### [Stored data]
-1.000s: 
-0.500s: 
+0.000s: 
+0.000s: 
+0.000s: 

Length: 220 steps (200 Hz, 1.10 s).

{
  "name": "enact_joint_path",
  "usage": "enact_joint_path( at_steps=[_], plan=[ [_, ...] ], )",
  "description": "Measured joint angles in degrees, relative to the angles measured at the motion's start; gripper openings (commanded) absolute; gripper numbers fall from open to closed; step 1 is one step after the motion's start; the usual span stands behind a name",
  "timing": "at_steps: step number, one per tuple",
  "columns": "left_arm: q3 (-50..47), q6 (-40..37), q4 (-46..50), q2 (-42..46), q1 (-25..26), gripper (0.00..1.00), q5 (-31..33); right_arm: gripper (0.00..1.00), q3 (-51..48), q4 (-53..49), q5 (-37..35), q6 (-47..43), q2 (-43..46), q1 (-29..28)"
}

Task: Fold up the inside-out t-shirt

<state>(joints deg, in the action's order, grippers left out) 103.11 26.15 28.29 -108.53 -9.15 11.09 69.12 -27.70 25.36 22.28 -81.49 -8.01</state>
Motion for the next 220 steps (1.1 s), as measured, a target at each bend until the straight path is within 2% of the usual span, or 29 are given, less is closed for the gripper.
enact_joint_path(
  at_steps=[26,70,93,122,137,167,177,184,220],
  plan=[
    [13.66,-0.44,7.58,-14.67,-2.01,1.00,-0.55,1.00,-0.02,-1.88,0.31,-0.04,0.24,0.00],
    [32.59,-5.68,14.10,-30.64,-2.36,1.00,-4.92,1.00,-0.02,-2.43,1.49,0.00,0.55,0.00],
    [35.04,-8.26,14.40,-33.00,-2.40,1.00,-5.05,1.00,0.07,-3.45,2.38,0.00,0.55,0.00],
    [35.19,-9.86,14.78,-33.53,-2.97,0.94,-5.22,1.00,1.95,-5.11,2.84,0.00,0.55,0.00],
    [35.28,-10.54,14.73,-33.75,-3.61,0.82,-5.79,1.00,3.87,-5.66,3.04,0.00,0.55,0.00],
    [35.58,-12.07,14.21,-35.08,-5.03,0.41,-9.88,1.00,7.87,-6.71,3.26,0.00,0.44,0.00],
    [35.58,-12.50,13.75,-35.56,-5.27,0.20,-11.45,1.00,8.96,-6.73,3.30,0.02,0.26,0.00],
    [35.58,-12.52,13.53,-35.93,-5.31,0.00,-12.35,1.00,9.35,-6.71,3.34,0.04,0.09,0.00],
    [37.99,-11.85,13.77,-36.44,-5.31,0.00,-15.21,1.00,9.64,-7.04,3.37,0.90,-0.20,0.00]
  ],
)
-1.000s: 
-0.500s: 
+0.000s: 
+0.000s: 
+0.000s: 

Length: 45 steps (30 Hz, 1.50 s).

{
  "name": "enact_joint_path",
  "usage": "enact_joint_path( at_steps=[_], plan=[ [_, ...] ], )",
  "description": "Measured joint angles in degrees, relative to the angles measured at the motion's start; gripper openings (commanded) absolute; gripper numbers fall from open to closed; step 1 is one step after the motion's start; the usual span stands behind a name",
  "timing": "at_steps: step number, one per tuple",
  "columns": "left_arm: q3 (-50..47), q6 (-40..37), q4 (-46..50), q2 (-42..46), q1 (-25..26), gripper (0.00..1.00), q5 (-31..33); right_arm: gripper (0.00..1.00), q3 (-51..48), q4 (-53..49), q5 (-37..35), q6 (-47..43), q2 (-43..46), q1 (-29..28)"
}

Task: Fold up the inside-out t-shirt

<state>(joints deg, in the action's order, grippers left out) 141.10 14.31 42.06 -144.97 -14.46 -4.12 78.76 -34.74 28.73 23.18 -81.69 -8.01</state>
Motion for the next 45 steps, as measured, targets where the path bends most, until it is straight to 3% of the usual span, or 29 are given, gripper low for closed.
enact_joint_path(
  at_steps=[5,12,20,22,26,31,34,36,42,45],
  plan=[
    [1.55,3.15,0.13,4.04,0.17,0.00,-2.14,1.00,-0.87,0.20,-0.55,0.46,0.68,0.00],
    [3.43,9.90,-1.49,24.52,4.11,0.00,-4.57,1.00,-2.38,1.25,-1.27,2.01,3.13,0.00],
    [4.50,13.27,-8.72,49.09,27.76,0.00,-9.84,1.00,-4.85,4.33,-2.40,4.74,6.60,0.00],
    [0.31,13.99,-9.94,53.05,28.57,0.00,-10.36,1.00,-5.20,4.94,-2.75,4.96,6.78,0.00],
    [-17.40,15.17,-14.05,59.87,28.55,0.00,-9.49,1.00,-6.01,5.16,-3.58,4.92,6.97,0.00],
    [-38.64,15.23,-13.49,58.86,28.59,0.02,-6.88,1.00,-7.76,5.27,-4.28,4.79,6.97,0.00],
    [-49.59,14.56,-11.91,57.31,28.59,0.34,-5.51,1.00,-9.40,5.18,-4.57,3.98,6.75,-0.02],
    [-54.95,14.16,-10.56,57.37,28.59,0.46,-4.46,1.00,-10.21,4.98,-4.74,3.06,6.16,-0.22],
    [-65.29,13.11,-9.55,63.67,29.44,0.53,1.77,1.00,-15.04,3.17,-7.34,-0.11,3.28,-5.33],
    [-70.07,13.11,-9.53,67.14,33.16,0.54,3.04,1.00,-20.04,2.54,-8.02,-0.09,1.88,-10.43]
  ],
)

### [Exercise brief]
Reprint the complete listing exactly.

### [Written solution]
-1.000s: 
-0.500s: 
+0.000s: 
+0.000s: 
+0.000s: 

Length: 220 steps (200 Hz, 1.10 s).

{
  "name": "enact_joint_path",
  "usage": "enact_joint_path( at_steps=[_], plan=[ [_, ...] ], )",
  "description": "Measured joint angles in degrees, relative to the angles measured at the motion's start; gripper openings (commanded) absolute; gripper numbers fall from open to closed; step 1 is one step after the motion's start; the usual span stands behind a name",
  "timing": "at_steps: step number, one per tuple",
  "columns": "left_arm: q3 (-50..47), q6 (-40..37), q4 (-46..50), q2 (-42..46), q1 (-25..26), gripper (0.00..1.00), q5 (-31..33); right_arm: gripper (0.00..1.00), q3 (-51..48), q4 (-53..49), q5 (-37..35), q6 (-47..43), q2 (-43..46), q1 (-29..28)"
}

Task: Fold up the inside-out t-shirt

<state>(joints deg, in the action's order, grippers left out) 103.11 26.15 28.29 -108.53 -9.15 11.09 69.12 -27.70 25.36 22.28 -81.49 -8.01</state>
Motion for the next 220 steps (1.1 s), as measured, a target at each bend until the straight path is within 2% of the usual span, or 29 are given, less is closed for the gripper.
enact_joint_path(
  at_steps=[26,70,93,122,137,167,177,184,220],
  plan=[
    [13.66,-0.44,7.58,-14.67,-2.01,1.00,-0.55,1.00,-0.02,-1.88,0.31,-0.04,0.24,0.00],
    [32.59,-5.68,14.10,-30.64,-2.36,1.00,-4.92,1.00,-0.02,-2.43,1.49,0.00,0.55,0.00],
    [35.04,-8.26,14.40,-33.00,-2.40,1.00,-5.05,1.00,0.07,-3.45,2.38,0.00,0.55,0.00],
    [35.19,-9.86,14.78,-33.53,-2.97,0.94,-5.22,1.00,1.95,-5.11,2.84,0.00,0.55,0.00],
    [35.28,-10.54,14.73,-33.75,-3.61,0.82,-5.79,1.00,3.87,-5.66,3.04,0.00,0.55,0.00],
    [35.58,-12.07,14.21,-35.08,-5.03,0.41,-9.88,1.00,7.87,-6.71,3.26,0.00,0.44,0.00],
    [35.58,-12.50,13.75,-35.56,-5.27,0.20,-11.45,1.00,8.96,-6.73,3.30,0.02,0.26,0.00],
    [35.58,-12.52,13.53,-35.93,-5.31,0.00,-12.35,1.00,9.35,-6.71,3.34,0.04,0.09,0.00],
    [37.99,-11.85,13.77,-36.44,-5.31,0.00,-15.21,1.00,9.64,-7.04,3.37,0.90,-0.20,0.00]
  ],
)
-1.000s: 
-0.500s: 
+0.000s: 
+0.000s: 
+0.000s: 

Length: 45 steps (30 Hz, 1.50 s).

{
  "name": "enact_joint_path",
  "usage": "enact_joint_path( at_steps=[_], plan=[ [_, ...] ], )",
  "description": "Measured joint angles in degrees, relative to the angles measured at the motion's start; gripper openings (commanded) absolute; gripper numbers fall from open to closed; step 1 is one step after the motion's start; the usual span stands behind a name",
  "timing": "at_steps: step number, one per tuple",
  "columns": "left_arm: q3 (-50..47), q6 (-40..37), q4 (-46..50), q2 (-42..46), q1 (-25..26), gripper (0.00..1.00), q5 (-31..33); right_arm: gripper (0.00..1.00), q3 (-51..48), q4 (-53..49), q5 (-37..35), q6 (-47..43), q2 (-43..46), q1 (-29..28)"
}

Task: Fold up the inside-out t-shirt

<state>(joints deg, in the action's order, grippers left out) 141.10 14.31 42.06 -144.97 -14.46 -4.12 78.76 -34.74 28.73 23.18 -81.69 -8.01</state>
Motion for the next 45 steps, as measured, targets where the path bends most, until it is straight to 3% of the usual span, or 29 are given, gripper low for closed.
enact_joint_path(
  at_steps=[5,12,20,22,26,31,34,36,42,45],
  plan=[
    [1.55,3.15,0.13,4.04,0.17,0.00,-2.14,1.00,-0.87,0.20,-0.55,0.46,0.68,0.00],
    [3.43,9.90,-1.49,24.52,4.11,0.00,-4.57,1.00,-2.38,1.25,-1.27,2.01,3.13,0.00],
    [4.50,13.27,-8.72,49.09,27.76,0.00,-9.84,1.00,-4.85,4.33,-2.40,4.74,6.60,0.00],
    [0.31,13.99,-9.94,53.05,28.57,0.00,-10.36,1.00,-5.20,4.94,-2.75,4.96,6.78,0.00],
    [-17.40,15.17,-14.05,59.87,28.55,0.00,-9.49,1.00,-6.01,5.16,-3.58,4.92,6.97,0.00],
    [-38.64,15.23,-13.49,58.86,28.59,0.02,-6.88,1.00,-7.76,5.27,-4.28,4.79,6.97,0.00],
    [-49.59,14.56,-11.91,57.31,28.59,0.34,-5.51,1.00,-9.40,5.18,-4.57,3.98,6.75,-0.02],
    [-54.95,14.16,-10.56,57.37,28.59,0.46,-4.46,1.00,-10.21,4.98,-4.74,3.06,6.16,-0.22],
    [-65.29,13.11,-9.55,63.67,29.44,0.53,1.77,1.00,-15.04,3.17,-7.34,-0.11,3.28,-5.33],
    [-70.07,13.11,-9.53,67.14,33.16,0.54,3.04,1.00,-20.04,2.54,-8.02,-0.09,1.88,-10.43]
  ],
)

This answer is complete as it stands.